Kadınların yemesine – içmesine, gülüp gülmemesine, kaç çocuk doğurması gerektiğine karışılan, çalışırsa kocayı ihmal edeceği için aldatılmaya zemin hazırlamış olacağı belirtilen –çok acayip- günlerden geçiyoruz. Geçiyor muyuz yoksa kalıcı olarak mı bu duruma, herkesin ama özellikle devlet ricalinden erkeklerin “kadınlık” tarifine mahkum ediliyoruz; belli değil! Batılı dünya kadın erkek eşitliğini nasıl geliştiririz diye kafa patlatıp özel şirketlerin yönetim kurullarına bile cinsiyet kotası konması için büyük şirketlerle kavgayı göze alırken (Norveç ve Almanya’da mesela), biz Türkiye’deki kadınlar, eşitlik yerine hakkaniyetten söz eden bir Cumhurbaşkanını dinlemek zorunda kalıyoruz!
Dünya nerede, Cumhurbaşkanı nerede!
Kadın ile erkeğin toplumsal yaşamın hak ve nimetlerinden faydalanırken eşit bireyler olarak mı ele alınacağı yoksa bu paylaşımın hakkaniyete göre mi yapılacağı tartışması (equality or equity) Birleşmiş Milletlerin Kadın On Yılı ilan ettiği 1975-1985 arasında çokça yapılmış, en son 1995 yılında Pekin’de toplandığı için Pekin Deklarasyonu adıyla anılan ve 189 ülkeden 17.000 küsur delegeyle yapılan 4.Dünya Kadın Konferansı’nın Eylem Planı’nda kıstas hakkaniyet değil, eşitlik olarak kabul edilmiştir! Ama ne gam, aradan 20 yıl geçse de, Cumhurbaşkanı Erdoğan bir kadın örgütü olduğu iddia edilen ve kızı Sümeyye Erdoğan’ın kurucusu olduğu Kadın ve Demokrasi Derneği – KADEM’in konferansında “kadın erkek eşit olamaz, kadınların fıtratı farklı, eşitlik değil hakkaniyet lazım” diyerek aynı tartışmayı ısıtıp önümüze koyabiliyor!

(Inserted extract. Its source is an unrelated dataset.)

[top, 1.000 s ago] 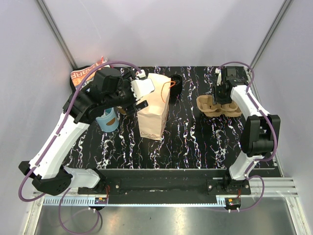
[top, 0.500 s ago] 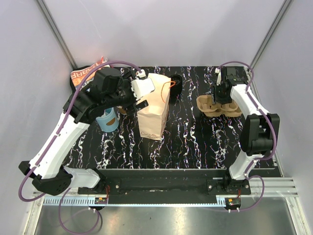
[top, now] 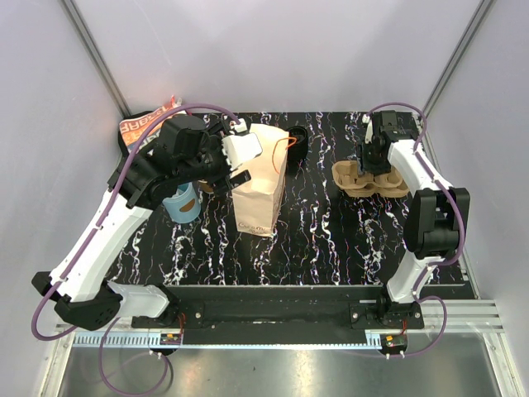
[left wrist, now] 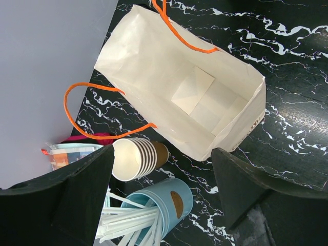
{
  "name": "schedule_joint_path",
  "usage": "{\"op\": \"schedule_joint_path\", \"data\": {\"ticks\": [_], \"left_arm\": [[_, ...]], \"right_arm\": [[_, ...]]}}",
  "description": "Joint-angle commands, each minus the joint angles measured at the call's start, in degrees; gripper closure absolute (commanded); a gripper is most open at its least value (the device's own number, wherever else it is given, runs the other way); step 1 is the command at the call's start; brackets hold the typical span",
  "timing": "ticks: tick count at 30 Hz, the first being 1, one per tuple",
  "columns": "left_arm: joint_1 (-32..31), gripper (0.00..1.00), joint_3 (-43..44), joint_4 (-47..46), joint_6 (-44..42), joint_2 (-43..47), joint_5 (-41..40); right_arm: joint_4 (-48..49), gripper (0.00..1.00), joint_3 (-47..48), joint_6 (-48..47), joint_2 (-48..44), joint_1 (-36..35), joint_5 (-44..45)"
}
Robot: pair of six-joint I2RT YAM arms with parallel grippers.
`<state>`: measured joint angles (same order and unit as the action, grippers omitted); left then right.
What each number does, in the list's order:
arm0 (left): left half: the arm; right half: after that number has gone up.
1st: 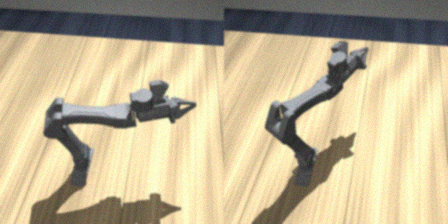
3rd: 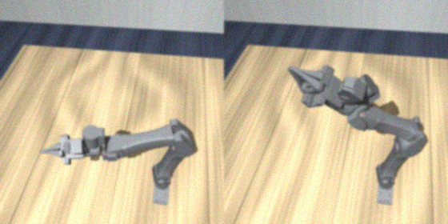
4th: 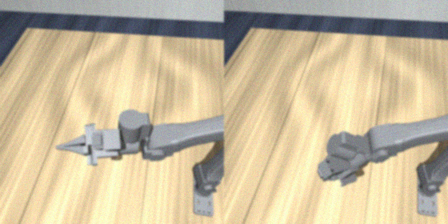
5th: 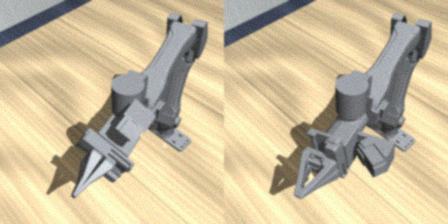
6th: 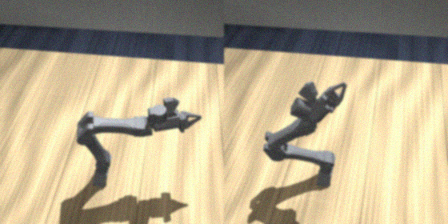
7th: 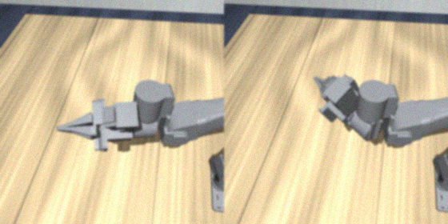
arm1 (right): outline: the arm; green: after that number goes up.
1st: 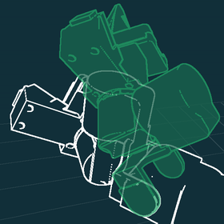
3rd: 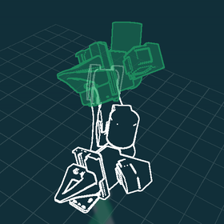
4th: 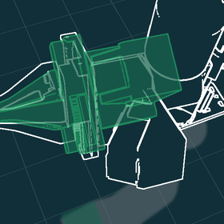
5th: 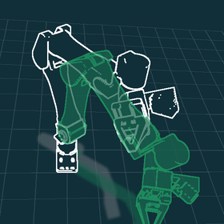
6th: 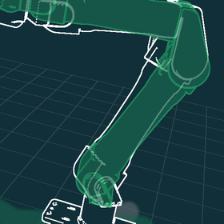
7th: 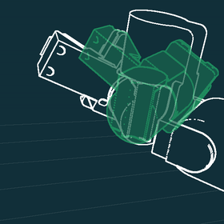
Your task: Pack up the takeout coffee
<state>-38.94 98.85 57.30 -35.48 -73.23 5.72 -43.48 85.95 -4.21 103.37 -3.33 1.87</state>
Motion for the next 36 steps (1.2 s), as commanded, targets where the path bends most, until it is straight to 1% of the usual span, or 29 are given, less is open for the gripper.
{"op": "schedule_joint_path", "data": {"ticks": [1,3,6,9,14,17,20,23,25,26,28,29,31,32,34,35,36], "left_arm": [[0.18,0.17,0.2,-2.45,0.68,1.34,-0.97],[0.09,0.17,0.2,-2.37,0.59,1.34,-0.8],[0.09,0.17,0.29,-2.45,0.68,1.25,-0.79],[0.09,0.17,0.56,-2.45,0.68,1.07,-0.79],[0.09,0.17,1.0,-2.45,0.59,0.81,-0.97],[0.09,0.17,1.35,-2.45,0.77,0.72,-1.5],[0.18,0.17,1.35,-2.72,0.94,0.72,-1.76],[0.18,0.17,1.17,-3.16,1.21,0.72,-3.07],[0.18,0.17,1.17,-3.94,1.82,0.63,-3.95],[0.35,0.17,1.35,-4.38,2.0,0.55,-4.91],[0.79,0.17,1.78,-5.35,2.87,0.55,-5.45],[0.88,0.17,1.96,-5.7,3.14,0.46,-5.45],[1.75,0.16,2.84,-6.76,4.1,0.46,-5.45],[2.11,0.16,3.19,-6.93,4.37,0.46,-5.54],[2.81,0.16,3.89,-7.46,4.9,0.28,-5.54],[2.99,0.16,4.07,-7.55,4.9,0.28,-5.54],[3.16,0.16,4.16,-8.07,4.99,0.28,-7.37]], "right_arm": [[-1.08,0.45,2.2,-0.1,0.16,-0.18,-0.11],[-1.16,0.46,2.2,-0.19,0.16,-0.27,-0.11],[-1.08,0.5,2.38,-0.19,0.16,-0.27,-0.02],[-1.34,0.57,2.73,-0.27,0.25,-0.18,-0.2],[-3.09,0.6,5.1,-0.89,-0.71,-0.36,-0.11],[-4.94,0.63,8.61,-1.94,-2.29,-0.53,0.59],[-6.96,0.64,13.53,-3.61,-3.61,-0.53,0.77],[-9.24,0.65,20.98,-5.63,-4.58,-1.06,0.94],[-10.21,0.65,24.51,-6.42,-4.5,-2.02,1.38],[-11.26,0.65,28.35,-7.21,-4.23,-2.38,1.64],[-12.15,0.65,32.5,-7.92,-3.27,-3.17,2.08],[-12.41,0.65,36.53,-8.27,-2.92,-4.3,2.35],[-12.94,0.65,40.68,-8.45,-1.6,-5.45,2.96],[-13.72,0.65,45.14,-8.88,-1.07,-6.24,3.23],[-14.78,0.65,49.99,-9.59,1.46,-8.96,4.19],[-15.83,0.65,55.06,-10.55,2.53,-9.93,4.98],[-16.36,0.65,57.55,-11.17,3.58,-12.29,5.6]]}}
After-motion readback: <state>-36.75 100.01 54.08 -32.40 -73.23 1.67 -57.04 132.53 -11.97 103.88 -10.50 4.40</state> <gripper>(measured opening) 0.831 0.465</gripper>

Devletin en tepesinden gelen bu ses, kadınları “terbiye edilmesi” gereken canlılar olarak gören bazı gerici zihniyetlere de cesaret veriyor. Bu cesaretle mesela, “çalışan kadın fuhşa hazırlık yapar” diyen falanca vakfın onursal başkanı bir fetvacı hoca medyada kendine yer bulabiliyor! 1926 tarihli, 2002 revizyonlu Medeni Yasa’nın kadınlara tanıdığı hakların bile gerisine düşüyoruz. İktidar veya muhalefet fark etmiyor, seyrediyorlar! Sadece sivil toplumdan kadınların itirazlarını duyuyoruz. Çünkü ne acıdır ki sadece sivil toplumdan aktivist kadınlar “uslu kadınların nadiren tarih yazdığını”, hakları elde etmek ve kullanmak için çoğu zaman “uslu olmamak” gerektiğini biliyorlar!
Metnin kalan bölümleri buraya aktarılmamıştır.